Concepts de base
Nonlinear feedback systems can be analyzed for Lyapunov and asymptotic stability using a general notion of dissipativity with dynamic supply rates, which extends classical dissipativity with static supply rates.
Résumé
The paper proposes a general notion of dissipativity with dynamic supply rates for nonlinear systems. This extends classical dissipativity with static supply rates and dynamic supply rates of miscellaneous quadratic forms.
The main results concern Lyapunov and asymptotic stability analysis for nonlinear feedback dissipative systems characterized by dissipation inequalities with respect to compatible dynamic supply rates, but involving possibly different and independent auxiliary systems. Dissipativity conditions guaranteeing stability of the state of the feedback systems, without concerns on the stability of the state of the auxiliary systems, are provided.
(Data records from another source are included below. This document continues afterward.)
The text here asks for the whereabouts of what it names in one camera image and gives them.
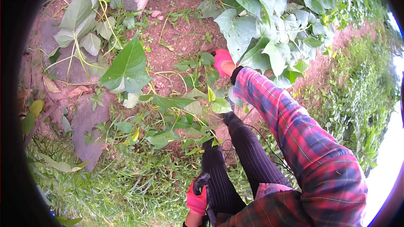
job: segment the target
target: dirt ground
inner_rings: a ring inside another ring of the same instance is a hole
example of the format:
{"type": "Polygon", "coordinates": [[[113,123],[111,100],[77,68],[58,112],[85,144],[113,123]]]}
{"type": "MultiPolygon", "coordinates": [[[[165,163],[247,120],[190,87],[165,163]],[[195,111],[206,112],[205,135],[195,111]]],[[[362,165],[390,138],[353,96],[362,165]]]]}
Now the dirt ground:
{"type": "MultiPolygon", "coordinates": [[[[149,59],[150,66],[152,67],[151,77],[154,78],[155,88],[156,90],[158,90],[158,94],[160,95],[168,96],[172,92],[172,90],[175,90],[179,93],[185,93],[185,85],[179,77],[171,77],[170,82],[164,77],[153,75],[153,73],[156,72],[173,71],[173,65],[176,64],[177,60],[181,58],[181,56],[178,55],[179,53],[181,53],[183,56],[186,56],[189,54],[194,54],[194,52],[197,50],[211,52],[216,49],[226,48],[226,40],[220,33],[219,26],[215,22],[213,22],[212,18],[202,19],[203,25],[199,23],[199,20],[196,20],[194,18],[189,18],[189,25],[184,19],[179,18],[177,21],[178,25],[175,28],[173,28],[170,23],[167,22],[166,28],[162,32],[164,21],[170,10],[174,10],[175,12],[177,12],[181,9],[196,9],[202,1],[203,0],[149,0],[147,4],[146,9],[158,10],[161,12],[155,17],[152,17],[150,14],[147,15],[147,17],[149,18],[149,22],[155,22],[157,19],[161,19],[161,23],[158,23],[157,25],[151,25],[145,32],[145,36],[149,35],[151,38],[153,38],[153,41],[151,43],[147,43],[147,46],[151,48],[151,52],[146,53],[146,56],[149,59]],[[207,31],[209,32],[209,34],[213,35],[211,43],[204,43],[202,40],[207,31]],[[171,45],[174,48],[174,51],[170,51],[158,44],[160,35],[162,40],[164,40],[166,43],[168,43],[168,45],[171,45]]],[[[57,1],[48,7],[47,13],[51,16],[56,15],[61,18],[63,16],[63,11],[58,13],[58,9],[60,9],[62,6],[64,6],[64,3],[62,1],[57,1]]],[[[23,57],[21,68],[21,81],[23,83],[21,98],[23,100],[26,99],[27,92],[30,93],[30,91],[32,91],[36,86],[42,84],[42,77],[40,74],[41,66],[40,64],[38,64],[39,53],[38,51],[32,51],[28,49],[36,49],[39,47],[39,35],[36,31],[40,29],[42,19],[43,14],[38,13],[38,17],[33,25],[32,32],[27,42],[27,49],[23,57]]],[[[129,31],[127,33],[128,37],[132,38],[135,32],[136,31],[129,31]]],[[[369,23],[365,23],[360,30],[357,30],[356,28],[353,28],[351,26],[345,28],[342,31],[335,30],[333,47],[334,49],[342,48],[352,37],[363,36],[368,33],[371,34],[372,38],[376,38],[377,36],[374,25],[369,23]]],[[[329,59],[328,56],[322,56],[319,53],[316,59],[314,61],[311,61],[310,69],[305,72],[306,78],[298,78],[293,87],[288,89],[288,91],[297,91],[299,88],[302,88],[307,84],[313,84],[318,88],[325,86],[327,70],[332,67],[332,60],[329,59]]],[[[221,77],[215,84],[215,87],[223,87],[227,84],[229,84],[229,79],[221,77]]],[[[68,87],[64,95],[67,95],[67,93],[69,93],[74,88],[75,86],[68,87]]],[[[48,101],[54,102],[55,100],[45,99],[46,103],[48,101]]],[[[256,109],[253,109],[251,105],[249,106],[249,109],[249,114],[245,114],[244,111],[238,110],[236,110],[236,113],[240,115],[240,118],[246,124],[251,124],[259,129],[258,124],[259,122],[263,122],[263,119],[258,114],[258,111],[256,109]]],[[[215,131],[217,136],[223,139],[223,149],[230,149],[231,142],[228,140],[230,139],[230,136],[228,134],[226,126],[222,124],[215,131]]],[[[173,153],[176,155],[176,153],[180,151],[180,143],[173,141],[166,148],[172,149],[173,153]]]]}

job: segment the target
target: shirt sleeve
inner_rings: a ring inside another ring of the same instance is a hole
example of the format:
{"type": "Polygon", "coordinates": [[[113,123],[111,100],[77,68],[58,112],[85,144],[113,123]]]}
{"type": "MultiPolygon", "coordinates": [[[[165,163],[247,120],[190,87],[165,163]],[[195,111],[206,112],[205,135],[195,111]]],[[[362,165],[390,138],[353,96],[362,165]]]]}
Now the shirt sleeve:
{"type": "Polygon", "coordinates": [[[361,225],[367,187],[351,150],[338,144],[287,91],[255,70],[238,72],[234,95],[253,105],[268,122],[314,224],[361,225]]]}

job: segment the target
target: work glove
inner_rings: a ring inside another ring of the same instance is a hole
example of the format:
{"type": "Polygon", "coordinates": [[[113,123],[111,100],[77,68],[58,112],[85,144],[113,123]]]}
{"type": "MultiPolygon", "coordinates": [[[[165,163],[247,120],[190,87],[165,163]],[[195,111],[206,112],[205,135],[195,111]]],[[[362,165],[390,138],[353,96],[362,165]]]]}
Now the work glove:
{"type": "Polygon", "coordinates": [[[231,77],[227,73],[225,73],[222,68],[223,61],[229,60],[229,61],[233,62],[233,59],[231,58],[229,51],[227,51],[226,49],[218,49],[218,50],[215,50],[212,53],[212,55],[215,58],[214,66],[217,69],[217,71],[219,71],[219,75],[221,77],[231,77]]]}
{"type": "Polygon", "coordinates": [[[209,173],[202,173],[196,177],[196,179],[189,186],[187,196],[187,207],[195,211],[198,215],[204,216],[206,207],[208,205],[206,201],[206,187],[208,180],[210,179],[209,173]]]}

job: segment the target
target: leg
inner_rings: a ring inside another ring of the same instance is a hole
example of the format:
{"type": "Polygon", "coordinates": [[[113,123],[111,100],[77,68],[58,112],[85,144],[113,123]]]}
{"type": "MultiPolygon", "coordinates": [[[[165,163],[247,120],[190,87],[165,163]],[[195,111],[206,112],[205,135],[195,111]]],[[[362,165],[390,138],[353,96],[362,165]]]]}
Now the leg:
{"type": "Polygon", "coordinates": [[[234,112],[229,112],[224,115],[224,120],[229,127],[231,141],[247,174],[254,198],[259,183],[277,183],[291,187],[282,172],[269,159],[255,134],[241,119],[234,112]]]}
{"type": "Polygon", "coordinates": [[[219,146],[212,147],[212,140],[205,142],[202,148],[205,152],[202,155],[202,172],[210,173],[208,181],[209,194],[208,202],[215,213],[236,214],[246,204],[237,194],[233,184],[227,176],[224,156],[219,146]]]}

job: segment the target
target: plaid shirt
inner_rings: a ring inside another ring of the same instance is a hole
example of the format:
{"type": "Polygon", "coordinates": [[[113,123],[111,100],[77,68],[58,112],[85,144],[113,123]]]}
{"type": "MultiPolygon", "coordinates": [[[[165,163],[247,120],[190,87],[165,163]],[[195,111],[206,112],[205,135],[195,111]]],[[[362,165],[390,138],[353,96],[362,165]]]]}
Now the plaid shirt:
{"type": "Polygon", "coordinates": [[[269,123],[302,192],[261,183],[254,202],[216,226],[361,226],[367,187],[351,150],[338,144],[288,92],[255,70],[239,71],[234,94],[269,123]]]}

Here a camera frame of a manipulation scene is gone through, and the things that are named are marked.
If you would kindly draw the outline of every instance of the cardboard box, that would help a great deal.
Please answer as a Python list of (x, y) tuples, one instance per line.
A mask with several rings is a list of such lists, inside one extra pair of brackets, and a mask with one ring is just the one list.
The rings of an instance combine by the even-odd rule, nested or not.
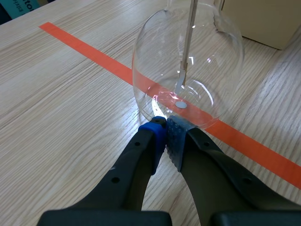
[(301, 24), (301, 0), (224, 0), (222, 11), (242, 36), (277, 49)]

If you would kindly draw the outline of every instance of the orange tape strip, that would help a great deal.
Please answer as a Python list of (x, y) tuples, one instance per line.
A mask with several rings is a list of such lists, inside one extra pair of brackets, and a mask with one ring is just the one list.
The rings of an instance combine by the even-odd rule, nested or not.
[[(70, 46), (74, 50), (78, 51), (85, 57), (99, 64), (109, 72), (115, 74), (122, 80), (126, 81), (128, 84), (133, 84), (132, 70), (130, 68), (124, 66), (113, 58), (105, 55), (92, 46), (89, 46), (88, 44), (75, 38), (71, 34), (63, 31), (62, 29), (51, 23), (45, 23), (41, 25), (40, 28), (46, 31), (48, 34), (59, 39), (66, 45)], [(141, 79), (145, 81), (145, 84), (147, 84), (148, 87), (150, 84), (156, 84), (154, 81), (145, 78), (143, 75), (141, 76)], [(189, 103), (187, 104), (189, 105), (189, 107), (192, 107), (195, 110), (195, 107), (193, 105)], [(178, 113), (183, 117), (190, 119), (189, 114), (185, 112)], [(197, 113), (204, 114), (204, 112), (199, 109)], [(251, 139), (247, 135), (239, 132), (238, 130), (232, 128), (222, 121), (217, 121), (213, 126), (206, 129), (206, 131), (222, 142), (241, 152), (245, 156), (254, 160), (258, 164), (267, 168), (271, 172), (280, 176), (282, 179), (301, 189), (301, 166), (277, 154), (276, 152)]]

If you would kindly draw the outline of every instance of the screw hole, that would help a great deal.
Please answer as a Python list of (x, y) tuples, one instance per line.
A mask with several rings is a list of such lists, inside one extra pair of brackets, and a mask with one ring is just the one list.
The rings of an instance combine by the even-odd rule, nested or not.
[(243, 178), (243, 182), (245, 182), (247, 185), (250, 185), (252, 180), (250, 178)]
[(111, 180), (114, 184), (117, 184), (119, 181), (120, 181), (120, 179), (119, 178), (112, 178), (112, 180)]

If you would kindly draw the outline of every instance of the orange tape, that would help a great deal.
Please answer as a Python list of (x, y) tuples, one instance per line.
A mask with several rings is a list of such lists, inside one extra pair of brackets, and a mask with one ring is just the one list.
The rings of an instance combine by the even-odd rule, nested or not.
[[(74, 50), (78, 51), (85, 57), (99, 64), (101, 67), (105, 68), (109, 72), (115, 74), (122, 80), (126, 81), (128, 84), (133, 84), (132, 70), (130, 68), (124, 66), (123, 64), (114, 60), (113, 58), (105, 55), (104, 53), (93, 48), (92, 46), (89, 46), (88, 44), (75, 38), (71, 34), (63, 31), (62, 29), (51, 23), (45, 23), (41, 25), (40, 28), (46, 31), (48, 34), (59, 39), (66, 45), (70, 46)], [(145, 90), (146, 88), (153, 86), (157, 87), (153, 91), (154, 93), (156, 93), (158, 89), (164, 89), (159, 84), (144, 77), (143, 75), (140, 75), (139, 79), (140, 82), (138, 83), (138, 86), (140, 86), (139, 89), (141, 90)], [(163, 104), (166, 104), (168, 107), (174, 108), (174, 105), (170, 102), (170, 99), (168, 101), (164, 99), (158, 101), (160, 101), (161, 103), (163, 102)], [(202, 118), (204, 118), (204, 114), (206, 113), (204, 113), (197, 107), (191, 105), (190, 103), (186, 103), (188, 107), (193, 110), (193, 117), (188, 111), (185, 111), (184, 109), (174, 108), (174, 110), (177, 111), (177, 113), (181, 116), (192, 121), (193, 123), (199, 124), (199, 121), (194, 121), (195, 114), (202, 115)], [(222, 142), (230, 145), (237, 151), (241, 152), (245, 156), (254, 160), (258, 164), (267, 168), (271, 172), (275, 173), (282, 179), (301, 189), (301, 166), (279, 155), (278, 153), (272, 151), (271, 149), (258, 143), (257, 141), (251, 139), (247, 135), (239, 132), (238, 130), (232, 128), (231, 126), (227, 125), (222, 121), (217, 121), (214, 125), (206, 129), (206, 131), (218, 138), (219, 140), (221, 140)]]

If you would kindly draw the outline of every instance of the glass flask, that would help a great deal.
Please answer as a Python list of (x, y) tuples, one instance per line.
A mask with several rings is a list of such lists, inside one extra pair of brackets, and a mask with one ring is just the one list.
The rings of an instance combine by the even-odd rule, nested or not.
[(199, 0), (181, 81), (190, 4), (169, 2), (143, 25), (133, 54), (134, 96), (148, 120), (178, 114), (206, 129), (231, 106), (243, 63), (242, 38), (220, 6)]

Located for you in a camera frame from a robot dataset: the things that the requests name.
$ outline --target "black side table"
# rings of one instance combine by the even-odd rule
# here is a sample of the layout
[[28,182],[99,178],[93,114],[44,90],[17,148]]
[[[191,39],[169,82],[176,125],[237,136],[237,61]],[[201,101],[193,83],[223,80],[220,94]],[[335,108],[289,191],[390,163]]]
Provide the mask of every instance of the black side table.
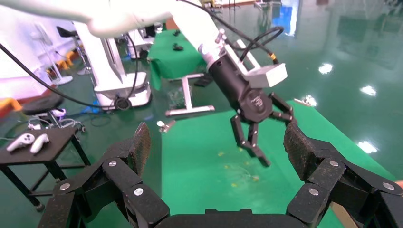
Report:
[[[51,196],[52,190],[49,191],[35,191],[46,176],[50,173],[55,179],[60,181],[66,179],[62,169],[74,169],[90,166],[90,162],[83,151],[75,133],[77,128],[53,128],[44,130],[26,131],[37,138],[41,134],[47,133],[49,142],[44,144],[42,149],[37,154],[29,152],[31,146],[28,145],[24,148],[18,148],[12,152],[6,150],[6,147],[0,150],[0,169],[4,175],[14,183],[14,185],[24,194],[24,196],[36,207],[37,211],[42,211],[45,206],[39,202],[36,196]],[[72,142],[80,155],[84,165],[58,165],[56,159],[62,153],[64,148],[69,142]],[[29,189],[22,183],[22,181],[11,171],[11,165],[27,165],[27,164],[44,164],[47,168],[46,172],[35,182]]]

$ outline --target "fan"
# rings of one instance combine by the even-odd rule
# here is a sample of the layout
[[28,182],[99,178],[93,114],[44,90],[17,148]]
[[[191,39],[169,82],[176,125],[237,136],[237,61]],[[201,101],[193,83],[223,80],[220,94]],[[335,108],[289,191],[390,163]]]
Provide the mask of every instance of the fan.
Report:
[[55,85],[63,85],[66,83],[69,83],[73,80],[72,76],[64,76],[62,77],[62,75],[60,74],[60,71],[58,69],[58,67],[56,66],[56,63],[54,62],[54,60],[52,59],[52,57],[50,56],[49,50],[47,49],[47,46],[52,46],[53,42],[50,39],[50,37],[48,36],[48,34],[45,31],[45,28],[43,27],[42,24],[40,23],[35,23],[34,24],[35,29],[36,29],[36,33],[31,34],[31,37],[34,40],[38,40],[42,47],[43,50],[45,51],[46,55],[48,56],[50,62],[52,63],[53,69],[57,75],[57,79],[53,80],[52,83]]

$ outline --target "black stool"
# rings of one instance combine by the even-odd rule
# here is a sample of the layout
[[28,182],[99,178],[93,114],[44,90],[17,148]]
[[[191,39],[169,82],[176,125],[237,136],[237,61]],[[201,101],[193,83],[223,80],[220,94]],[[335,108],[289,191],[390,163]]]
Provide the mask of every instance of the black stool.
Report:
[[77,52],[78,55],[80,55],[81,59],[83,60],[84,63],[84,69],[80,70],[79,72],[77,72],[78,75],[87,75],[87,74],[91,74],[92,70],[91,70],[91,66],[90,64],[87,63],[87,60],[85,58],[85,51],[81,49],[80,44],[78,43],[78,40],[80,39],[80,37],[77,34],[77,31],[68,31],[65,30],[64,28],[61,28],[59,26],[56,26],[59,35],[63,38],[73,38],[74,44],[76,45],[77,48]]
[[[64,102],[64,98],[52,93],[49,96],[45,96],[42,98],[39,98],[37,100],[34,100],[32,102],[26,103],[22,106],[22,113],[25,115],[39,115],[39,118],[42,120],[45,120],[58,128],[64,128],[67,126],[70,126],[72,124],[65,124],[63,125],[56,117],[53,115],[52,110],[61,110],[59,109],[59,106]],[[81,125],[79,130],[84,132],[85,127],[84,125],[79,122],[75,121],[73,119],[65,119],[65,121],[71,121],[73,124],[79,124]]]

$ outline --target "small yellow object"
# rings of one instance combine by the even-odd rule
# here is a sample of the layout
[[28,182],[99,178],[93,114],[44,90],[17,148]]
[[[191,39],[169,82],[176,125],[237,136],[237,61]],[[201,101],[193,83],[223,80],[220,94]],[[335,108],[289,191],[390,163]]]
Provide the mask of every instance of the small yellow object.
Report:
[[66,64],[66,62],[65,62],[64,60],[58,61],[57,64],[58,64],[63,70],[68,70],[68,69],[70,69],[70,68],[67,66],[67,64]]
[[271,58],[272,60],[275,60],[275,59],[276,59],[276,56],[274,55],[274,53],[270,55],[270,58]]
[[73,52],[73,51],[68,52],[67,55],[66,55],[66,62],[67,62],[67,64],[68,64],[69,66],[74,65],[74,64],[73,64],[73,61],[72,61],[73,55],[74,55],[74,52]]

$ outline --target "green table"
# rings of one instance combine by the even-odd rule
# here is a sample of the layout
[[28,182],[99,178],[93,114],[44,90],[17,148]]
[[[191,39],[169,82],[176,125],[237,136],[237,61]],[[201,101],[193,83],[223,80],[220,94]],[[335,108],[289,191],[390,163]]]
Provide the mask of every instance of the green table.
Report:
[[[161,88],[161,77],[175,79],[203,72],[206,68],[205,61],[185,36],[182,33],[174,36],[174,32],[167,30],[157,34],[148,54],[151,85],[157,90]],[[182,46],[183,51],[174,51],[174,43]]]
[[[331,142],[349,161],[395,180],[314,108],[290,104],[307,136]],[[285,213],[303,185],[284,150],[284,124],[266,120],[259,125],[259,146],[272,162],[264,168],[236,146],[230,125],[234,114],[229,111],[180,120],[163,135],[162,199],[171,215],[242,208],[253,213]],[[329,210],[320,227],[342,225]]]

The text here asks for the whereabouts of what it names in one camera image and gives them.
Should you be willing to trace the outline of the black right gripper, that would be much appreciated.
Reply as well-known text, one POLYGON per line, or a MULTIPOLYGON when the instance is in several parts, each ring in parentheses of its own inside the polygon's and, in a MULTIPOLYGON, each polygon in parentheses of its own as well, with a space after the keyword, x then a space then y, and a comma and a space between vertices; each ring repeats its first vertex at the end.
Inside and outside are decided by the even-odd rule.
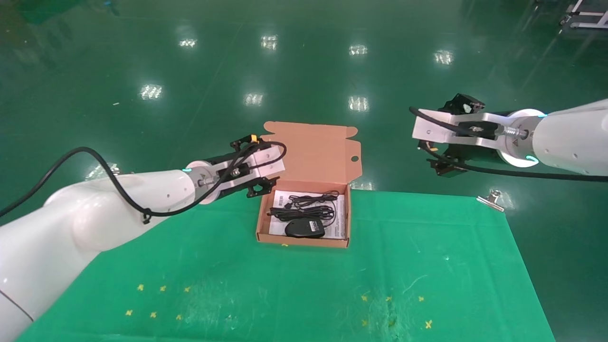
MULTIPOLYGON (((444 110, 450 114, 476 114, 484 109, 485 103, 472 96, 463 94, 456 94, 452 100, 447 101, 444 105, 444 110)), ((457 125, 468 130, 480 131, 482 137, 485 139, 495 139, 496 136, 494 132, 499 128, 497 123, 488 123, 484 121, 458 123, 457 125)), ((457 160, 458 162, 506 164, 497 150, 486 149, 480 146, 448 143, 447 148, 440 154, 446 158, 457 160)), ((427 161, 439 177, 453 178, 463 173, 467 173, 467 170, 458 168, 441 160, 427 159, 427 161)))

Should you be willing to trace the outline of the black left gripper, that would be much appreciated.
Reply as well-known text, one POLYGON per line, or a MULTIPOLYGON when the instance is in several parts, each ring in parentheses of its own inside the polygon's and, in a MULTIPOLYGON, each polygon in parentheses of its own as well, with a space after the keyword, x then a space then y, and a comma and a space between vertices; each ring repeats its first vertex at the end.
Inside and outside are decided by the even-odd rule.
POLYGON ((256 134, 230 143, 233 153, 202 161, 202 199, 218 200, 247 190, 247 197, 268 195, 279 177, 270 178, 262 168, 271 165, 271 145, 260 145, 256 134))

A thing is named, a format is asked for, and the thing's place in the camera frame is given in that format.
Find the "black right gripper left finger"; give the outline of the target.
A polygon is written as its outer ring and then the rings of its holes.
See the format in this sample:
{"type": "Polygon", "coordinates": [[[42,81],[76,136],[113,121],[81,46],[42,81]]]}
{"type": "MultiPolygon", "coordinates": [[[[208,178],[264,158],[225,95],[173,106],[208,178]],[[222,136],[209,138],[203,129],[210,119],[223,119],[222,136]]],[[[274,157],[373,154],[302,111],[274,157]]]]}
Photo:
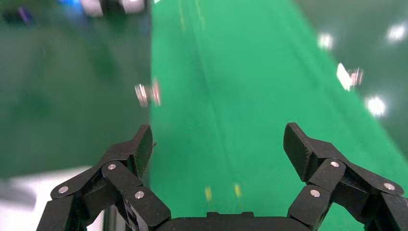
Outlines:
{"type": "Polygon", "coordinates": [[[95,166],[56,186],[37,229],[84,231],[115,206],[131,230],[157,230],[171,212],[141,180],[152,150],[151,127],[142,125],[131,140],[112,145],[95,166]]]}

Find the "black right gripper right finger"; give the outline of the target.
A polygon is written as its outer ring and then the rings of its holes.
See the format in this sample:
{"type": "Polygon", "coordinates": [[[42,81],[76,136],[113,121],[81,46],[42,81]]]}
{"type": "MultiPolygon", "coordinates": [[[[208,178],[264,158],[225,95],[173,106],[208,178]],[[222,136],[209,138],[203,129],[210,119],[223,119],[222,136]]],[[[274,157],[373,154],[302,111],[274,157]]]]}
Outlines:
{"type": "Polygon", "coordinates": [[[296,123],[284,130],[283,148],[306,185],[288,217],[316,231],[332,204],[348,211],[367,231],[405,231],[408,200],[397,183],[349,161],[331,143],[307,136],[296,123]]]}

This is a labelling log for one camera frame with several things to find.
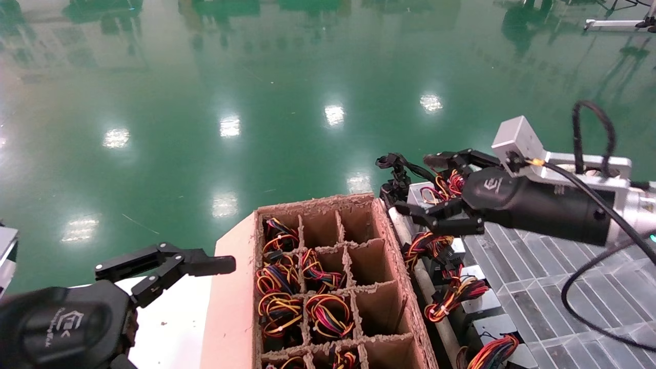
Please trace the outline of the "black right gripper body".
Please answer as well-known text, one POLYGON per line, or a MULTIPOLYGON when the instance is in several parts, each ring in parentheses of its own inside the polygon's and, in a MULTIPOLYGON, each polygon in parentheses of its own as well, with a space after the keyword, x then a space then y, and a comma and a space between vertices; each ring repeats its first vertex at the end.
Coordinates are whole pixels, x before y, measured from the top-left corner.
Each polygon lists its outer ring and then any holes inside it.
POLYGON ((605 246, 617 237, 617 225, 607 208, 623 211, 630 182, 623 178, 580 179, 600 196, 604 207, 561 175, 554 183, 543 183, 513 177, 498 168, 471 173, 464 184, 464 202, 486 222, 505 228, 605 246))

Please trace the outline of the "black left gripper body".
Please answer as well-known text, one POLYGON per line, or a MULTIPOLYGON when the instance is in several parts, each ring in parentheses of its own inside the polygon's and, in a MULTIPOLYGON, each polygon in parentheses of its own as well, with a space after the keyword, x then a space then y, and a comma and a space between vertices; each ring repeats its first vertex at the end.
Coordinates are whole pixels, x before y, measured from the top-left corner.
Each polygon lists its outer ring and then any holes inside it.
POLYGON ((134 346, 137 312, 111 282, 5 296, 2 368, 110 368, 134 346))

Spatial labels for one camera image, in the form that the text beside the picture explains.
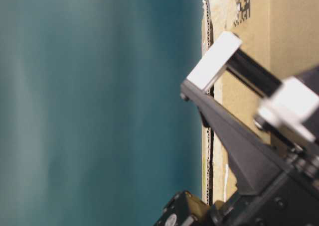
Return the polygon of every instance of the qr code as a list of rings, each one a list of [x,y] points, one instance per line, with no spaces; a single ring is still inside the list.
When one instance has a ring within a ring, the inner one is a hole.
[[[250,17],[250,0],[236,0],[237,4],[237,19],[234,21],[234,26],[237,26]]]

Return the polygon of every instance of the cardboard surface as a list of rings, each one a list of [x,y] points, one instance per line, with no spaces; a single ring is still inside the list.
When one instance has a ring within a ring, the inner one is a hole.
[[[224,30],[235,32],[243,40],[242,50],[279,78],[319,63],[318,0],[209,0],[209,4],[214,39]],[[214,95],[264,141],[270,141],[253,124],[259,98],[247,87],[226,72],[214,85]],[[213,201],[226,201],[236,191],[235,183],[227,153],[215,136]]]

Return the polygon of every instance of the black metal rod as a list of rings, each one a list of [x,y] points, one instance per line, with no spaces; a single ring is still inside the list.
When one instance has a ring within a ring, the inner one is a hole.
[[[270,97],[281,81],[238,49],[227,62],[227,70],[261,97]]]

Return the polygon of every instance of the teal background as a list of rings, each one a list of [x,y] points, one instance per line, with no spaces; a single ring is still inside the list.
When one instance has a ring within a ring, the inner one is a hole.
[[[0,0],[0,225],[153,225],[200,196],[179,85],[201,0]]]

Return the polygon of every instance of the screw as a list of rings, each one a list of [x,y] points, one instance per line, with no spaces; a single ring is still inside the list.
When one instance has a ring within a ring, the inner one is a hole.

The key results specialize to a simple coupling test for the interconnection of two nonlinear systems described by dynamic (Ψ, Π, Υ, Ω)-dissipativity, and are shown to recover several existing results in the literature, including small-gain, passivity indices, static (Q, S, R)-dissipativity, dissipativity with terminal costs, etc. Comparison with the input-output approach to feedback stability analysis based on integral quadratic constraints is also made.
Stats
The paper does not contain any explicit numerical data or statistics. It focuses on the theoretical development of the dissipativity framework and its application to feedback stability analysis.
Citations
"Dissipativity theory abstracts the notion of energy and its dissipation in dynamical systems, and may be viewed as a generalisation of Lyapunov theory for autonomous systems to open systems with input and outputs."
"When it comes to robust closed-loop (asymptotic/exponential) stability analysis based on dissipativity, conservatism may be reduced with the aid of stable and stably invertible dynamical multipliers."
"Motivated in part by the prowess and utility of multipliers, the notion of dissipativity with dynamic supply rates has been considered for robust stability analysis in various contexts."